Hi, Amanda. I like optimism. :-) I think you are right in that things can be very individual to the person and their situation. If people had more patience for this when dealing with the 'afflicted', then I think there would be more optimism. As you say, just because someone doesn't yet have a solution, does not mean that one does not exist.
Having lived in a world of violence and sadistic abuse from infancy until about 21, I know that there is a difference between anxiety and of and anxiety disorder, panic and being terrified for your life. Most people make the mistake of equating anxiety for what you mention and I experience. The key is that your life was constantly in threat and/or of bodily harm. That is living in a war zone not being just being scared or sensitive.
ReplyDeleteCC
Hi, CC. Very good insight. You said, "Most people make the mistake of equating anxiety for what you mention and I experience." I made that same mistake about my own anxiety. It was easy to do because many therapists made the same mistake for me first. One guy even said... He said I should bowl. I'm not kidding. He thought bowling would 'fix' me.
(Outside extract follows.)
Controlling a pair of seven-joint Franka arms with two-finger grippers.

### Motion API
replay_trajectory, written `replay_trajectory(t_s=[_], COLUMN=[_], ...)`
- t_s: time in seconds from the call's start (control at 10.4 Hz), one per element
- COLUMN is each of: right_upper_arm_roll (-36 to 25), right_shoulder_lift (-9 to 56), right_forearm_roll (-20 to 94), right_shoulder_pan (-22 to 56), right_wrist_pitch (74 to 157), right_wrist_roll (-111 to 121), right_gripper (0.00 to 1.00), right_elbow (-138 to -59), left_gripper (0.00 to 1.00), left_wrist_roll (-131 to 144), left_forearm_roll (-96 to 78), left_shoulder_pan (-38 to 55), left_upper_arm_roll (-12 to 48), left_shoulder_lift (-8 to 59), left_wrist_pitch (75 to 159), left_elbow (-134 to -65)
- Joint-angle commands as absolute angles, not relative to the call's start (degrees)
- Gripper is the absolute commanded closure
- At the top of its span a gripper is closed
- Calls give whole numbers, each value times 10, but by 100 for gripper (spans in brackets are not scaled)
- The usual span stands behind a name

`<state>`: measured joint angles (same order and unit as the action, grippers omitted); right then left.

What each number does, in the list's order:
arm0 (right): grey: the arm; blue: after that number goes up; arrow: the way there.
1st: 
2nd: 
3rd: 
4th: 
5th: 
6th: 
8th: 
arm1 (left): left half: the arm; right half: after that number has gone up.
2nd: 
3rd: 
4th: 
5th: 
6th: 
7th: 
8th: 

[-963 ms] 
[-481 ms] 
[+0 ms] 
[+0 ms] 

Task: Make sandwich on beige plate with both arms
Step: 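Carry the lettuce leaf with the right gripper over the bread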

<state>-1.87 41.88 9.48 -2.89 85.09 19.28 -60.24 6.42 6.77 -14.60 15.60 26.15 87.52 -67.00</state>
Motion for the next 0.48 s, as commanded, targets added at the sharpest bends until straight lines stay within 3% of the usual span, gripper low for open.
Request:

ReplyDelete"The key is that your life was constantly in threat and/or of bodily harm." Even if my life had not been in danger, I was a small child and perception is key. I guess my main point is that I think there are many people out there who suffer from anxiety disorders that really meet criteria for PTSD. If that person experiences dissociation, chances are they are not going to be able to march into a therapist's office and offer up the needed info. Sadly, therapists (at least most of the ones I've encountered) get pissed off when they discover that the problem is more serious than a hangnail. Then they want to go to the complete opposite extreme and blame and punish the client. They won't see that they do it to protect parents. They refuse to see. It is the blind leading the blind. In some cases it is even more ridiculous because it is the totally blind leading the visually impaired.